## About this task
Give back exactly the lines of the entries below from the line with "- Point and" to the line with "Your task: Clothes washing", inclusive, and only those.

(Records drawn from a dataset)
+++

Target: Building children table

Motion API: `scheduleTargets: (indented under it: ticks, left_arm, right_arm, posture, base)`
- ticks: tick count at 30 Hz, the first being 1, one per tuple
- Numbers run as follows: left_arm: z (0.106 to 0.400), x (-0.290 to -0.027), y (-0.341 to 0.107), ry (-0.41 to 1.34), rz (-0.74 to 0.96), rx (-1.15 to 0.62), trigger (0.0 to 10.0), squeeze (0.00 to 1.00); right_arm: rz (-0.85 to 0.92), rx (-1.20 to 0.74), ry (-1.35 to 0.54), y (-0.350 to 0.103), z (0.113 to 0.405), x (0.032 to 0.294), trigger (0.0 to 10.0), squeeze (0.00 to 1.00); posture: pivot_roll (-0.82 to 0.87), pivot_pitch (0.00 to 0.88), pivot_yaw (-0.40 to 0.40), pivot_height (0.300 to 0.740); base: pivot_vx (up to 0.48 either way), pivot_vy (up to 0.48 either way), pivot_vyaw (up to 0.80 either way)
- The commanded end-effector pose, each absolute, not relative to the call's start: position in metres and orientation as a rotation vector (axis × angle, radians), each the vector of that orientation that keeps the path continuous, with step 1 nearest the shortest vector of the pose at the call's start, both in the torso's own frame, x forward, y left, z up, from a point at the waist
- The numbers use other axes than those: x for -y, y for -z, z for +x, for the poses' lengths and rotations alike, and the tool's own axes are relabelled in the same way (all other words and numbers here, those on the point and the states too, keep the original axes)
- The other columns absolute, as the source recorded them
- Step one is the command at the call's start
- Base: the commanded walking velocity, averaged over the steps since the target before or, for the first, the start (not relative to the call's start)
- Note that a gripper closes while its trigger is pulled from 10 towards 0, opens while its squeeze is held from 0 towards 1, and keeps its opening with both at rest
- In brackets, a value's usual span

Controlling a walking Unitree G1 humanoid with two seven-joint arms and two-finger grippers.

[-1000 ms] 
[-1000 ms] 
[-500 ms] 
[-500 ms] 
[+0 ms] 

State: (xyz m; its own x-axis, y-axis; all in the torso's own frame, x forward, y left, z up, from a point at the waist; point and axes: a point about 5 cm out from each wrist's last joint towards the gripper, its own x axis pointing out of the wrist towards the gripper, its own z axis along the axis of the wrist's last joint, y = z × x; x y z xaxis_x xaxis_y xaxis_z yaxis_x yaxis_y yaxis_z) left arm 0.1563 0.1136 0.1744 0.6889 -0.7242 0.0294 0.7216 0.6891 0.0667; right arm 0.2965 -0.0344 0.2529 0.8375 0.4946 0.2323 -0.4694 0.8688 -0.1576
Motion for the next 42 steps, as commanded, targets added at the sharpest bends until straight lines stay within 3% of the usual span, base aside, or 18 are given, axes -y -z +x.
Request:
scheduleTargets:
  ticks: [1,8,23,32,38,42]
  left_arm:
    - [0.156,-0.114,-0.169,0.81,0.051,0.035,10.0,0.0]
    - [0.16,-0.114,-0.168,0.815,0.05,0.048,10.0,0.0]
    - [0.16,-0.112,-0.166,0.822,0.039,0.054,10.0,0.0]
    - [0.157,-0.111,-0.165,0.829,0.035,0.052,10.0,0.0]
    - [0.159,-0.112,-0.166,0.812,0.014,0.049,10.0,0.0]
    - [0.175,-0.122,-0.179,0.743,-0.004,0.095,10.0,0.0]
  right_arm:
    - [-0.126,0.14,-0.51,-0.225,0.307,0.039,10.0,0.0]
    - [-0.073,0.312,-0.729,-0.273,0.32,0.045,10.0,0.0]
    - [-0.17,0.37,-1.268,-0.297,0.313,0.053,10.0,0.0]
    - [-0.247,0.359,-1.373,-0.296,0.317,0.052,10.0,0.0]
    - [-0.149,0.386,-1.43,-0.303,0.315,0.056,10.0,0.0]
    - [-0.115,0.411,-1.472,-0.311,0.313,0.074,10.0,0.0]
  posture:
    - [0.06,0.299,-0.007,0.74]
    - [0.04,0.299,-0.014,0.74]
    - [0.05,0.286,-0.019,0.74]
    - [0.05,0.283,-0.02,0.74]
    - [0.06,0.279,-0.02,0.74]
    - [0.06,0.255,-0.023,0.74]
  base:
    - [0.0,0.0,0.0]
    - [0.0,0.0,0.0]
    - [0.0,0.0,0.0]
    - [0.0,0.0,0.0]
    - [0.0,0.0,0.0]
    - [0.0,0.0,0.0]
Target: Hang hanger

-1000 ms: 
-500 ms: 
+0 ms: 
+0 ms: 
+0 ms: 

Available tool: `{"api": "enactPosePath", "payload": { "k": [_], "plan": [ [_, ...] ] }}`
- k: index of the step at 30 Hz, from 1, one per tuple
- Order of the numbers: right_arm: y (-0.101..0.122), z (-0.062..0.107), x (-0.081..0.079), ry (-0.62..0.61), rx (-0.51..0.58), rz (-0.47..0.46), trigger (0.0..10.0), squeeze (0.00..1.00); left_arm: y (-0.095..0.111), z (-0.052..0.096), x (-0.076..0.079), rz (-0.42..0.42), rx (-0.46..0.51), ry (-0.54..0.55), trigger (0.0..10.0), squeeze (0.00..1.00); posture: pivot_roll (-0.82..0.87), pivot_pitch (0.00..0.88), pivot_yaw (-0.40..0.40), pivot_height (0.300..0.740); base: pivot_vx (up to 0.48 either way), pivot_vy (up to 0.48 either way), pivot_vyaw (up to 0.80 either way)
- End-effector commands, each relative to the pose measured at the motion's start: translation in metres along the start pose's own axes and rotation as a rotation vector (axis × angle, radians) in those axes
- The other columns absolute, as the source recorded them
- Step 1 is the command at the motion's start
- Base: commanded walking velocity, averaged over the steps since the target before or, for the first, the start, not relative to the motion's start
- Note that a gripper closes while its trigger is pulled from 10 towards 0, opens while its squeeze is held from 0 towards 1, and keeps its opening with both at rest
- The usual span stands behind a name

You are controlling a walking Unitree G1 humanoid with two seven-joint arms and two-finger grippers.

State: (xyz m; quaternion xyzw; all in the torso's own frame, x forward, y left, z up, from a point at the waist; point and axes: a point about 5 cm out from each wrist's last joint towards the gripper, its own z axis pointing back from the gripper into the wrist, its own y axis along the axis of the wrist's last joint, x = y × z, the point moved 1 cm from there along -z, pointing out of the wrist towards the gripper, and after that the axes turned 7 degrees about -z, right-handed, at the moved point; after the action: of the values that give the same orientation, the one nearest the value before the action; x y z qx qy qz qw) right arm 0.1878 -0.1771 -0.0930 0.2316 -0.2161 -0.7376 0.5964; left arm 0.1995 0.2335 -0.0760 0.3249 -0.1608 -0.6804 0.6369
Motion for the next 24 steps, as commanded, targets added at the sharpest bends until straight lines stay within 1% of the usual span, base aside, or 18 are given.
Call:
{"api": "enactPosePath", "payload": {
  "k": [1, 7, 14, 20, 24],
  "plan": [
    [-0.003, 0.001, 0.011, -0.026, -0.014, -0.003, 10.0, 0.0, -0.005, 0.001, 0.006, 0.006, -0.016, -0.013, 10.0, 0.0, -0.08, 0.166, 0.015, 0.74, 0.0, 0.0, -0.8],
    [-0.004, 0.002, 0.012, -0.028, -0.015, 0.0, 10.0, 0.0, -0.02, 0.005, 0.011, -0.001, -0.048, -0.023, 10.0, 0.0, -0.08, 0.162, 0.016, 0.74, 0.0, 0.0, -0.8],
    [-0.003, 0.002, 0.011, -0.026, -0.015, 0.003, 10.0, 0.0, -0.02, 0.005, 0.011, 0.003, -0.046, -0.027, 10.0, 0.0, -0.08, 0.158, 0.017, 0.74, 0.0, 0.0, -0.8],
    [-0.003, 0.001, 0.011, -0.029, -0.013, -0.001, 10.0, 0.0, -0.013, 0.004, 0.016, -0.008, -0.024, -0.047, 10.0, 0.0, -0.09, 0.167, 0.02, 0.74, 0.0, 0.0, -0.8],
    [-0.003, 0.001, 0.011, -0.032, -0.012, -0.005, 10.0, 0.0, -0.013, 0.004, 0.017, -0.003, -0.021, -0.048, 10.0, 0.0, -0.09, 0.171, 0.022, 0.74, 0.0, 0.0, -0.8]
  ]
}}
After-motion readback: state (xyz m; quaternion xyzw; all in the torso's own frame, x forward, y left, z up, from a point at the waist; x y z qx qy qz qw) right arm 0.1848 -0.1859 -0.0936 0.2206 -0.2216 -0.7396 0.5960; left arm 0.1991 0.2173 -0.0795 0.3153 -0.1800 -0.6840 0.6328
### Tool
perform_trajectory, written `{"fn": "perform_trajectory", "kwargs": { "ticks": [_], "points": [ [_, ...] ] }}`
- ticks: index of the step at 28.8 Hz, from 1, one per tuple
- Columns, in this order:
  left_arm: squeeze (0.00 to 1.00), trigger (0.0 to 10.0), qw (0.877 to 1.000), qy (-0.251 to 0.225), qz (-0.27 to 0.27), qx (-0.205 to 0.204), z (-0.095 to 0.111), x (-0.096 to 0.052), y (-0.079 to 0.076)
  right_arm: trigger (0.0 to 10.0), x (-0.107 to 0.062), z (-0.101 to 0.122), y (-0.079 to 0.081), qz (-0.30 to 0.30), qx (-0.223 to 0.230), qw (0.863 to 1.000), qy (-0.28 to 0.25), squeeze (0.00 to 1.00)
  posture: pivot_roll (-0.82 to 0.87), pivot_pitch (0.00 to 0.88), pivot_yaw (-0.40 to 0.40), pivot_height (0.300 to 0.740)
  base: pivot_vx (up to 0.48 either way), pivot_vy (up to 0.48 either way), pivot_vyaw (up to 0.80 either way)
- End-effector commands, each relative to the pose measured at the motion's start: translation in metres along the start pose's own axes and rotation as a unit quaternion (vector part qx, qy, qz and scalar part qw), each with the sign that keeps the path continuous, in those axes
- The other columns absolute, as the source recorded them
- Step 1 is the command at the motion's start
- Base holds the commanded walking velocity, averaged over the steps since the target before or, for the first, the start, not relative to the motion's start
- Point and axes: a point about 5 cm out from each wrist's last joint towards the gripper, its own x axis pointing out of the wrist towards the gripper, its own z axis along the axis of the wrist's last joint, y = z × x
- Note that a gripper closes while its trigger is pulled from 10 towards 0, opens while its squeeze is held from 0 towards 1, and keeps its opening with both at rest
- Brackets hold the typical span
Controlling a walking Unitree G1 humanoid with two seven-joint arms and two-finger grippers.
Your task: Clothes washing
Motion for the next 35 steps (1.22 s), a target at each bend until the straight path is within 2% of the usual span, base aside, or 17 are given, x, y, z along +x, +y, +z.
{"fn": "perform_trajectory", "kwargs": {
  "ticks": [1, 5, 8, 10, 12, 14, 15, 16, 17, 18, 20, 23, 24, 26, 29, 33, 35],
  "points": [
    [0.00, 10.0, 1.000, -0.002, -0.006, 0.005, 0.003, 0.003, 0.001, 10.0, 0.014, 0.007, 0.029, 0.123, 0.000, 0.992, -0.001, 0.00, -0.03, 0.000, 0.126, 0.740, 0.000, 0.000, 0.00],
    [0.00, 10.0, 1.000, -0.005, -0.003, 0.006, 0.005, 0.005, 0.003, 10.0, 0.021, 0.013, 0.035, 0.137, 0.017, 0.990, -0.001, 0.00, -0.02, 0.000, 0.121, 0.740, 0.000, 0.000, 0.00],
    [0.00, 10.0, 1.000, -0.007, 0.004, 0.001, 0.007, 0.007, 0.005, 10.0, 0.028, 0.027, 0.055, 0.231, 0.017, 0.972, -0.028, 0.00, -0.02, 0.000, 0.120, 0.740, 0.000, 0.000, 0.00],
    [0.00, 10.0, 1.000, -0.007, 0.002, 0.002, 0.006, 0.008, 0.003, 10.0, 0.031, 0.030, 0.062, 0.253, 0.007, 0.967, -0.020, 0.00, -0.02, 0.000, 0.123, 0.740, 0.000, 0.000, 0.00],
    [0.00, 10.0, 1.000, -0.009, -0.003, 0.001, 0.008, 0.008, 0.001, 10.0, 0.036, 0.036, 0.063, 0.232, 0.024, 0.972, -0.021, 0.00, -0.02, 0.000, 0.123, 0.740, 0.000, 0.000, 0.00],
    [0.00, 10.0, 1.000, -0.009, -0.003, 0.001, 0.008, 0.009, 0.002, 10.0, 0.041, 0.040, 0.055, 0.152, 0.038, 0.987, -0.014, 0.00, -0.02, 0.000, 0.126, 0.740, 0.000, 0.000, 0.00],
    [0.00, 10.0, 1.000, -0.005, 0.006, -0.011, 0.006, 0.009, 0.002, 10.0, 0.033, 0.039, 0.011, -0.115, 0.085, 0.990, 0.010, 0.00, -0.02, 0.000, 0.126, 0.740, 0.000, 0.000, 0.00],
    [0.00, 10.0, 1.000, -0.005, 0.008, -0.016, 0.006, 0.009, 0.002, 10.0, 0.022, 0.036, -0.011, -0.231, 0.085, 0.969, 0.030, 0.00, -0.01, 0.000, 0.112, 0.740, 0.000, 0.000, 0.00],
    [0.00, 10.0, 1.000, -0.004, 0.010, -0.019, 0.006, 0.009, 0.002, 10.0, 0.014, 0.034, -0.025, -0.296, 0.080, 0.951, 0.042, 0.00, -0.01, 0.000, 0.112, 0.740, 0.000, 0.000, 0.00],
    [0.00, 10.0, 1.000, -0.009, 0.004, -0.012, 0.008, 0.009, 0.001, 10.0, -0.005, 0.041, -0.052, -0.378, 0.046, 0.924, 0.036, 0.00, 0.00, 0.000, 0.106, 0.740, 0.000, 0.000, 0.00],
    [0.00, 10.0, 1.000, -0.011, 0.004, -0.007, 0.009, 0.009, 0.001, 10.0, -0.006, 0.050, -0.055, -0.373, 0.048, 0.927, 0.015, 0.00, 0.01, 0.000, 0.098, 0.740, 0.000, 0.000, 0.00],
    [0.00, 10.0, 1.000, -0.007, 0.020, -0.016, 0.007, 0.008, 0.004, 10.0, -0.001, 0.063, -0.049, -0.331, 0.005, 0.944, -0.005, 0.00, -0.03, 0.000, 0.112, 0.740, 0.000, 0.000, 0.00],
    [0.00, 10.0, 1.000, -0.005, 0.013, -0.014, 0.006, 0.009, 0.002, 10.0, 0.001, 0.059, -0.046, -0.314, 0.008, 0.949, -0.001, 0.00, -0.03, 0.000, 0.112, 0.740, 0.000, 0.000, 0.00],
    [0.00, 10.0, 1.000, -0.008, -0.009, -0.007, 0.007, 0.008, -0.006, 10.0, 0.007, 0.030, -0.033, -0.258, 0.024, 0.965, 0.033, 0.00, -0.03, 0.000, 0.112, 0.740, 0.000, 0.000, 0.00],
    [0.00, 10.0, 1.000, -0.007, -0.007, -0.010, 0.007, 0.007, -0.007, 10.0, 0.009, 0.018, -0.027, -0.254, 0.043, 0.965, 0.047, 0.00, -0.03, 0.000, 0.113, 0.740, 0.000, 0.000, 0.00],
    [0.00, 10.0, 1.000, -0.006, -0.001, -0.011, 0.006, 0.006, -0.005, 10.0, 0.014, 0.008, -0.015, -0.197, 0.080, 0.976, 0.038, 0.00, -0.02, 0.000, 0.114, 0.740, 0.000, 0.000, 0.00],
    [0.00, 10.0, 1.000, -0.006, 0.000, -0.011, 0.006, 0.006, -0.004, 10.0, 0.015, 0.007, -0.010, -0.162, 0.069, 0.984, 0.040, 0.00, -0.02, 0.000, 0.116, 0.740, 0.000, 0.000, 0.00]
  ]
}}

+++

## Problem solution
- Point and axes: a point about 5 cm out from each wrist's last joint towards the gripper, its own x axis pointing out of the wrist towards the gripper, its own z axis along the axis of the wrist's last joint, y = z × x
- Note that a gripper closes while its trigger is pulled from 10 towards 0, opens while its squeeze is held from 0 towards 1, and keeps its opening with both at rest
- Brackets hold the typical span
Controlling a walking Unitree G1 humanoid with two seven-joint arms and two-finger grippers.
Your task: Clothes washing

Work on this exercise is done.